How to complete this task: Every line of the data should be written out exactly, with the pictures left out.

Provided entries:

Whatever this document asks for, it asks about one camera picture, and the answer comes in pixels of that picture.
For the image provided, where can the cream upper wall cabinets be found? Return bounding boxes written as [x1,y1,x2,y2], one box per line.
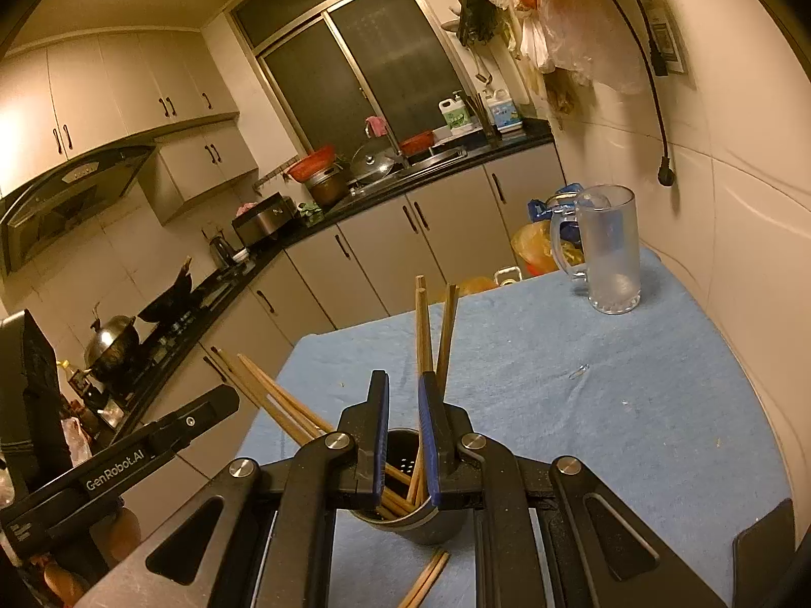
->
[0,31,260,225]

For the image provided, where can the wall power socket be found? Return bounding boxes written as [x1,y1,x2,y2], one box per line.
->
[646,6,686,73]

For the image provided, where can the hanging plastic bags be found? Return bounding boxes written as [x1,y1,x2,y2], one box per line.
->
[444,0,647,96]

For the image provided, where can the white plastic bag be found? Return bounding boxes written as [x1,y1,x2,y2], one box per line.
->
[60,418,96,466]

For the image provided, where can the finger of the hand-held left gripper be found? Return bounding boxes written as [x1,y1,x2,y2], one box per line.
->
[158,383,240,452]

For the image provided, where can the dark sliding window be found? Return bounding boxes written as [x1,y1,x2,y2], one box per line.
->
[231,0,489,159]

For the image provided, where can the black cable with plug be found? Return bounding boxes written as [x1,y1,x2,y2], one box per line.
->
[599,0,676,187]

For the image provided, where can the wooden chopsticks on table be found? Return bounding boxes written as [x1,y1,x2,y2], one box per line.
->
[396,550,445,608]

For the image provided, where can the frosted glass beer mug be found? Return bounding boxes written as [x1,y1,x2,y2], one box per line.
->
[548,185,642,315]

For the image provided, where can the black wok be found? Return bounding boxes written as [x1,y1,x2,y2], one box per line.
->
[138,256,194,324]

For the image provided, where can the bunch of wooden chopsticks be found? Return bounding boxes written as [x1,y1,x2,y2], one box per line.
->
[209,275,460,520]

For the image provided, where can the tan wooden chopstick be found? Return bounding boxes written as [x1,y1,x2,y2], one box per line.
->
[409,552,452,608]

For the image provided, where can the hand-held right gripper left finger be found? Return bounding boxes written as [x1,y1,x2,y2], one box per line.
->
[76,370,390,608]

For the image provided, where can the blue tablecloth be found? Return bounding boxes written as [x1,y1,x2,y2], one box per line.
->
[234,247,793,608]

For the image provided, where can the green label detergent bottle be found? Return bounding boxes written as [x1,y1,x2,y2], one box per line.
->
[438,90,475,134]

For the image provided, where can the yellow plastic bag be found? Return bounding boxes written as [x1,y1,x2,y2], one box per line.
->
[512,220,585,276]

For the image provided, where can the blue plastic bag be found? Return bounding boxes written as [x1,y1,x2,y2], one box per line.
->
[529,182,584,219]

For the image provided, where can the metal box appliance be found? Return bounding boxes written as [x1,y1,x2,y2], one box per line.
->
[232,198,296,248]

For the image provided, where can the black gas stove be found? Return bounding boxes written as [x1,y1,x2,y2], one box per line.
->
[136,279,235,368]

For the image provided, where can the dark grey chopstick holder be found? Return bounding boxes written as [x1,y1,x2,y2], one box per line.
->
[351,429,470,546]

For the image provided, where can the dark chair back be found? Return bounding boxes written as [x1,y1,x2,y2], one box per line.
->
[733,499,796,608]

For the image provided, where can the blue label detergent bottle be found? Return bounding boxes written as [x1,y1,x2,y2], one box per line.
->
[485,90,522,131]

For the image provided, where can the red plastic basin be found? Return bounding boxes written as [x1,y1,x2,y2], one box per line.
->
[288,145,337,181]

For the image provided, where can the steel pot with lid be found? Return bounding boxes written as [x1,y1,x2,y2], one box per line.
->
[84,304,139,374]

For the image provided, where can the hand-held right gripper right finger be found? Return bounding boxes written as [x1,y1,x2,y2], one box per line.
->
[418,372,729,608]

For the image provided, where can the black range hood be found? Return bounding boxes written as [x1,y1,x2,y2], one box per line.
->
[0,145,156,276]

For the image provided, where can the cream lower kitchen cabinets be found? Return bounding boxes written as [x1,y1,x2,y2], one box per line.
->
[136,142,568,457]

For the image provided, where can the brown cooking pot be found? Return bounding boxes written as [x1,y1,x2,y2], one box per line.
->
[304,165,351,207]

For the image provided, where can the glass pot lid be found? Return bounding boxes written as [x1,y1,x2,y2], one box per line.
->
[350,139,395,178]

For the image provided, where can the person's left hand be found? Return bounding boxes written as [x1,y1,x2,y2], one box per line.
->
[44,507,141,608]

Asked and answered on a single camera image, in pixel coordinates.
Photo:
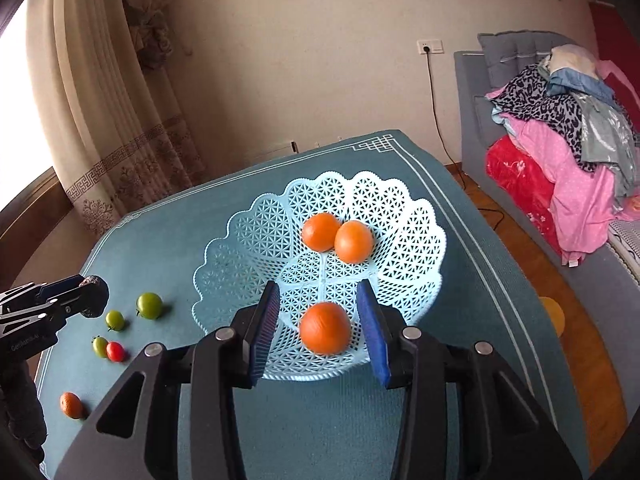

Written response:
Whatever this document asks for, it asks about one camera picture, and the answer comes in pixels of that picture.
For the image provided, where can the cream upper wall cabinets be found? Return bounding boxes written as [x1,y1,x2,y2], one box per line.
->
[0,31,260,225]

For the image provided, where can the wall power socket be found? Return bounding boxes written as [x1,y1,x2,y2], one box per line.
->
[646,6,686,73]

For the image provided, where can the hanging plastic bags be found? Return bounding boxes written as [x1,y1,x2,y2], one box per line.
->
[444,0,647,96]

For the image provided, where can the white plastic bag be found? Return bounding boxes written as [x1,y1,x2,y2], one box per line.
->
[60,418,96,466]

For the image provided, where can the finger of the hand-held left gripper be found? Return bounding boxes written as [x1,y1,x2,y2], one box per line.
->
[158,383,240,452]

For the image provided, where can the dark sliding window be found? Return bounding boxes written as [x1,y1,x2,y2], one box per line.
->
[231,0,489,159]

For the image provided, where can the black cable with plug be found? Return bounding boxes written as [x1,y1,x2,y2], one box per line.
->
[599,0,676,187]

For the image provided, where can the wooden chopsticks on table be found? Return bounding boxes written as [x1,y1,x2,y2], one box per line.
->
[396,550,445,608]

For the image provided, where can the frosted glass beer mug be found? Return bounding boxes written as [x1,y1,x2,y2], one box per line.
->
[548,185,642,315]

For the image provided, where can the black wok be found? Return bounding boxes written as [x1,y1,x2,y2], one box per line.
->
[138,256,194,324]

For the image provided, where can the bunch of wooden chopsticks be found? Return bounding boxes written as [x1,y1,x2,y2], one box per line.
->
[209,275,460,520]

For the image provided, where can the tan wooden chopstick be found? Return bounding boxes written as [x1,y1,x2,y2], one box per line.
->
[409,552,452,608]

For the image provided, where can the hand-held right gripper left finger be found? Return bounding boxes written as [x1,y1,x2,y2], one box per line.
->
[76,370,390,608]

For the image provided, where can the blue tablecloth be found? Return bounding boxes written as [x1,y1,x2,y2], one box per line.
->
[234,247,793,608]

For the image provided, where can the green label detergent bottle be found? Return bounding boxes written as [x1,y1,x2,y2], one box per line.
->
[438,90,475,134]

For the image provided, where can the yellow plastic bag be found? Return bounding boxes written as [x1,y1,x2,y2], one box per line.
->
[512,220,585,276]

For the image provided, where can the blue plastic bag be found? Return bounding boxes written as [x1,y1,x2,y2], one box per line.
->
[529,182,584,219]

For the image provided, where can the metal box appliance be found? Return bounding boxes written as [x1,y1,x2,y2], one box per line.
->
[232,198,296,248]

For the image provided, where can the black gas stove be found? Return bounding boxes written as [x1,y1,x2,y2], one box per line.
->
[136,279,235,368]

For the image provided, where can the dark grey chopstick holder be found? Return bounding boxes written as [x1,y1,x2,y2], one box per line.
->
[351,429,470,546]

For the image provided, where can the dark chair back be found? Return bounding boxes written as [x1,y1,x2,y2], one box per line.
->
[733,499,796,608]

For the image provided, where can the blue label detergent bottle be found? Return bounding boxes written as [x1,y1,x2,y2], one box per line.
->
[485,90,522,131]

For the image provided, where can the red plastic basin be found? Return bounding boxes written as [x1,y1,x2,y2], one box per line.
->
[288,145,337,181]

For the image provided, where can the steel pot with lid be found? Return bounding boxes written as [x1,y1,x2,y2], one box per line.
->
[84,304,139,374]

For the image provided, where can the hand-held right gripper right finger be found? Return bounding boxes written as [x1,y1,x2,y2], one box per line.
->
[418,372,729,608]

For the image provided, where can the black range hood be found? Return bounding boxes written as [x1,y1,x2,y2], one box per line.
->
[0,145,156,276]

For the image provided, where can the cream lower kitchen cabinets be found? Return bounding boxes written as [x1,y1,x2,y2], one box per line.
->
[136,142,568,457]

For the image provided, where can the brown cooking pot be found? Return bounding boxes written as [x1,y1,x2,y2], one box per line.
->
[304,165,351,207]

For the image provided, where can the glass pot lid be found? Return bounding boxes written as [x1,y1,x2,y2], one box per line.
->
[350,139,395,178]

For the image provided, where can the person's left hand be found? Return bounding boxes written as [x1,y1,x2,y2], one box per line.
->
[44,507,141,608]

Asked and answered on a single camera image, in pixel coordinates.
Photo:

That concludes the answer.